• TASK DETAILS
Pictures aside, output each record exactly.

──────────

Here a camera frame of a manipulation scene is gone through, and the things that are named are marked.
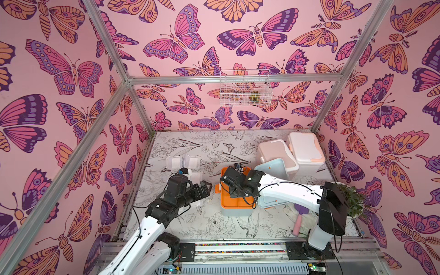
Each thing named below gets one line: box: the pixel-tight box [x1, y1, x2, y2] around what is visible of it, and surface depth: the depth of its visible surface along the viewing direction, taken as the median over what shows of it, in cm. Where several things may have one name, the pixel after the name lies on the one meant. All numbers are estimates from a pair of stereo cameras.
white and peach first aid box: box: [287, 131, 332, 179], surface depth 94 cm
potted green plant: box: [335, 182, 368, 219], surface depth 70 cm
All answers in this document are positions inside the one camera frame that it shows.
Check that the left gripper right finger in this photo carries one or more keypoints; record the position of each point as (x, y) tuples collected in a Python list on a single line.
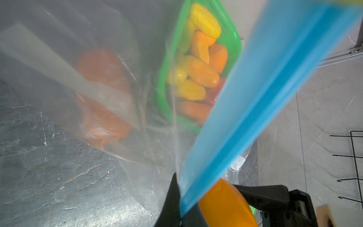
[(272, 200)]

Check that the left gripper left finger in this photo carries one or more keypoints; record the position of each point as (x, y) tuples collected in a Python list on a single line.
[(170, 214)]

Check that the orange mango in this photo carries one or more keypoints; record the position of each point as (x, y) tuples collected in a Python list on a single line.
[(224, 206), (102, 109), (193, 110)]

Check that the clear zip-top bag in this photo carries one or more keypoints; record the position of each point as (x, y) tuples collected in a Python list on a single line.
[(41, 42)]

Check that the orange mango at basket front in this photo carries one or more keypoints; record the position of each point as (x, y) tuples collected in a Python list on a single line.
[(193, 110)]

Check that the red mango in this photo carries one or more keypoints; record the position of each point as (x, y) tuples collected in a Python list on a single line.
[(212, 94)]

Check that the green plastic basket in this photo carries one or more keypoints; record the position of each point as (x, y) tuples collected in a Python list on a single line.
[(229, 37)]

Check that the black wall hook rack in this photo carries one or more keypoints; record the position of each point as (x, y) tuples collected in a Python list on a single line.
[(356, 159)]

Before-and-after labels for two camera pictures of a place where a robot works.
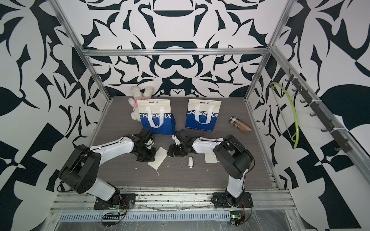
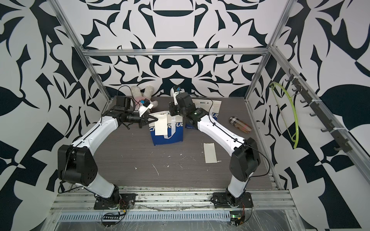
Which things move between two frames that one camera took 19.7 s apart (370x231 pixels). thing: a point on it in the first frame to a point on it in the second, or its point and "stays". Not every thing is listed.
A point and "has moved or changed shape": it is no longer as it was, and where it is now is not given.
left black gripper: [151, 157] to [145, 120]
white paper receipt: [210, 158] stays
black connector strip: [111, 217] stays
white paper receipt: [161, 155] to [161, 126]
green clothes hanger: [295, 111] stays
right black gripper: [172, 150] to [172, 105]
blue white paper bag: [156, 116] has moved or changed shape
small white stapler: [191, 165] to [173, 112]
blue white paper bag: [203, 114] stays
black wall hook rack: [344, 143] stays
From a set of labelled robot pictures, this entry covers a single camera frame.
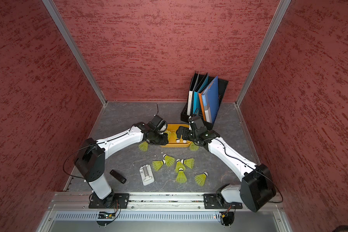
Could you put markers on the white folder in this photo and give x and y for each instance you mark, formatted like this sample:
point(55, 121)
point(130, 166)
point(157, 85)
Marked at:
point(193, 84)

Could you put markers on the yellow shuttlecock top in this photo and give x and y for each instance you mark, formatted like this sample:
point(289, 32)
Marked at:
point(172, 137)

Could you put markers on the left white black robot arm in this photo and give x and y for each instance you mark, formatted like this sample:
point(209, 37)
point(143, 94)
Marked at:
point(90, 158)

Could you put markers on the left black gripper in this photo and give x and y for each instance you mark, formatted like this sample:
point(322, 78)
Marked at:
point(163, 142)

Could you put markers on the yellow shuttlecock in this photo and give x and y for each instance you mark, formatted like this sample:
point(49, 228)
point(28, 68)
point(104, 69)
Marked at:
point(189, 162)
point(193, 147)
point(169, 161)
point(157, 164)
point(143, 146)
point(181, 177)
point(172, 137)
point(179, 166)
point(201, 178)

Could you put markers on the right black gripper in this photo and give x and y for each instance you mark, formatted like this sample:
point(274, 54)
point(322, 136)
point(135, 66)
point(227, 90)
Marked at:
point(185, 136)

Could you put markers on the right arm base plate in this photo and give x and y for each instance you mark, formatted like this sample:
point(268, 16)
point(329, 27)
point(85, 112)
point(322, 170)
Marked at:
point(215, 201)

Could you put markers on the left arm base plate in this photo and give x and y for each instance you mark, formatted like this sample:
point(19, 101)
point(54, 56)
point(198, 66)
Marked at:
point(112, 201)

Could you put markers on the teal folder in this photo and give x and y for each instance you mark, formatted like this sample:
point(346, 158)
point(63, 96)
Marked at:
point(199, 87)

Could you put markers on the yellow plastic storage box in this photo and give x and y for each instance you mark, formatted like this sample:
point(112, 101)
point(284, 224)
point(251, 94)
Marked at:
point(182, 144)

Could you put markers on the orange folder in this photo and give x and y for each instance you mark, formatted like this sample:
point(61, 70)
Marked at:
point(204, 107)

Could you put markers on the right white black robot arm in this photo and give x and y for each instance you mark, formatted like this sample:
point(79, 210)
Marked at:
point(256, 188)

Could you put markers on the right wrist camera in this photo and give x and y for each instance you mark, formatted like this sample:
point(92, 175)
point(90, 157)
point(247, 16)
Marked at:
point(196, 123)

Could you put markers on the white phone stand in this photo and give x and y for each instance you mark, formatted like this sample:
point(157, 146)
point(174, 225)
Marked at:
point(146, 174)

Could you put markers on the blue folder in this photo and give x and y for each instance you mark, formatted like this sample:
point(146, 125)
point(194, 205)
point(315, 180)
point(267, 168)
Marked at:
point(212, 98)

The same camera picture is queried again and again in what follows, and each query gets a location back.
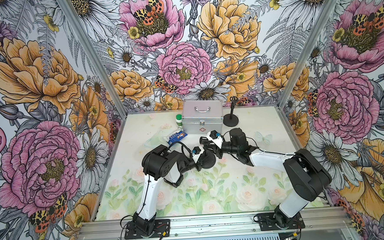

──────────

• PROBLEM SOLUTION
Here a camera frame of a manipulation scene is gone through, and the things that are named are marked.
Each thing named below gets one line: box: the pixel-tight box [x1, y1, x2, y2] around what is visible of it, and surface depth: the depth of its visible surface along the viewing direction, taken as the median over what shows of it, in cm. Where several things may have one name, the pixel after the name lies on the one meant. All numbers are estimates from a pair of stereo cameras.
white and peach first aid box: box: [287, 131, 332, 179], surface depth 94 cm
potted green plant: box: [335, 182, 368, 219], surface depth 70 cm
All answers in this document are positions inside the one camera frame that it shows.
Check that the left gripper right finger in this photo carries one or more keypoints; record the position of each point as (x, y) tuples collected in a Python list on a single line.
[(272, 200)]

Check that the left gripper left finger in this photo carries one or more keypoints; record the position of each point as (x, y) tuples collected in a Python list on a single line.
[(170, 214)]

Check that the orange mango in this photo carries one or more keypoints; record the position of each point as (x, y) tuples collected in a Python list on a single line.
[(224, 206), (102, 109), (193, 110)]

Check that the clear zip-top bag in this photo carries one or more keypoints; record the position of each point as (x, y) tuples collected in a Python list on a single line.
[(41, 42)]

Check that the orange mango at basket front in this photo carries one or more keypoints; record the position of each point as (x, y) tuples collected in a Python list on a single line.
[(193, 110)]

Check that the red mango in this photo carries one or more keypoints; record the position of each point as (x, y) tuples collected in a Python list on a single line.
[(212, 94)]

Check that the green plastic basket in this photo carries one or more keypoints; record the position of each point as (x, y) tuples collected in a Python list on a single line.
[(229, 37)]

Check that the black wall hook rack in this photo carries one or more keypoints; record the position of each point as (x, y) tuples collected in a Python list on a single line.
[(356, 159)]

Before-and-after labels for two camera pictures of a place where a robot works.
Which things move between two frames that one camera took 19.7 s apart (370x231 pixels). thing: a point on it in the first frame to a point on it in the second, or its point and "stays". Not every thing is listed.
A point and "has moved or changed shape": it is no longer as it was, and where it is now is not given.
left black gripper: [151, 157] to [145, 120]
white paper receipt: [210, 158] stays
black connector strip: [111, 217] stays
white paper receipt: [161, 155] to [161, 126]
green clothes hanger: [295, 111] stays
right black gripper: [172, 150] to [172, 105]
blue white paper bag: [156, 116] has moved or changed shape
small white stapler: [191, 165] to [173, 112]
blue white paper bag: [203, 114] stays
black wall hook rack: [344, 143] stays
From a set of labelled robot pictures, this entry covers a single camera frame.
Could you put markers on the white folder in this photo and give x and y for each instance you mark, formatted like this sample:
point(55, 121)
point(130, 166)
point(157, 85)
Marked at:
point(193, 84)

Could you put markers on the yellow shuttlecock top in this photo and give x and y for each instance you mark, formatted like this sample:
point(289, 32)
Marked at:
point(172, 137)

Could you put markers on the left white black robot arm in this photo and give x and y for each instance you mark, formatted like this sample:
point(209, 37)
point(143, 94)
Marked at:
point(90, 158)

Could you put markers on the left black gripper in this photo and give x and y for each instance you mark, formatted like this sample:
point(322, 78)
Marked at:
point(163, 142)

Could you put markers on the yellow shuttlecock in this photo and give x and y for each instance you mark, formatted like this sample:
point(49, 228)
point(28, 68)
point(104, 69)
Marked at:
point(189, 162)
point(193, 147)
point(169, 161)
point(157, 164)
point(143, 146)
point(181, 177)
point(172, 137)
point(179, 166)
point(201, 178)

Could you put markers on the right black gripper in this photo and give x and y for each instance you mark, formatted like this sample:
point(274, 54)
point(322, 136)
point(135, 66)
point(227, 90)
Marked at:
point(185, 136)

Could you put markers on the right arm base plate in this photo and give x and y for each instance you mark, formatted like this sample:
point(268, 16)
point(329, 27)
point(85, 112)
point(322, 170)
Marked at:
point(215, 201)

Could you put markers on the left arm base plate in this photo and give x and y for each instance you mark, formatted like this sample:
point(19, 101)
point(54, 56)
point(198, 66)
Marked at:
point(112, 201)

Could you put markers on the teal folder in this photo and give x and y for each instance you mark, formatted like this sample:
point(346, 158)
point(63, 96)
Marked at:
point(199, 87)

Could you put markers on the yellow plastic storage box in this photo and give x and y for each instance you mark, formatted like this sample:
point(112, 101)
point(284, 224)
point(251, 94)
Marked at:
point(182, 144)

Could you put markers on the orange folder in this photo and give x and y for each instance you mark, formatted like this sample:
point(61, 70)
Marked at:
point(204, 107)

Could you put markers on the right white black robot arm in this photo and give x and y for each instance you mark, formatted like this sample:
point(79, 210)
Marked at:
point(256, 188)

Could you put markers on the right wrist camera in this photo and give x and y for each instance you mark, formatted like this sample:
point(92, 175)
point(90, 157)
point(247, 16)
Marked at:
point(196, 123)

Could you put markers on the white phone stand in this photo and give x and y for each instance you mark, formatted like this sample:
point(157, 146)
point(174, 225)
Marked at:
point(146, 174)

Could you put markers on the blue folder in this photo and give x and y for each instance you mark, formatted like this sample:
point(146, 125)
point(194, 205)
point(315, 180)
point(267, 168)
Marked at:
point(212, 98)

The same camera picture is queried again and again in what follows, and each query gets a location back.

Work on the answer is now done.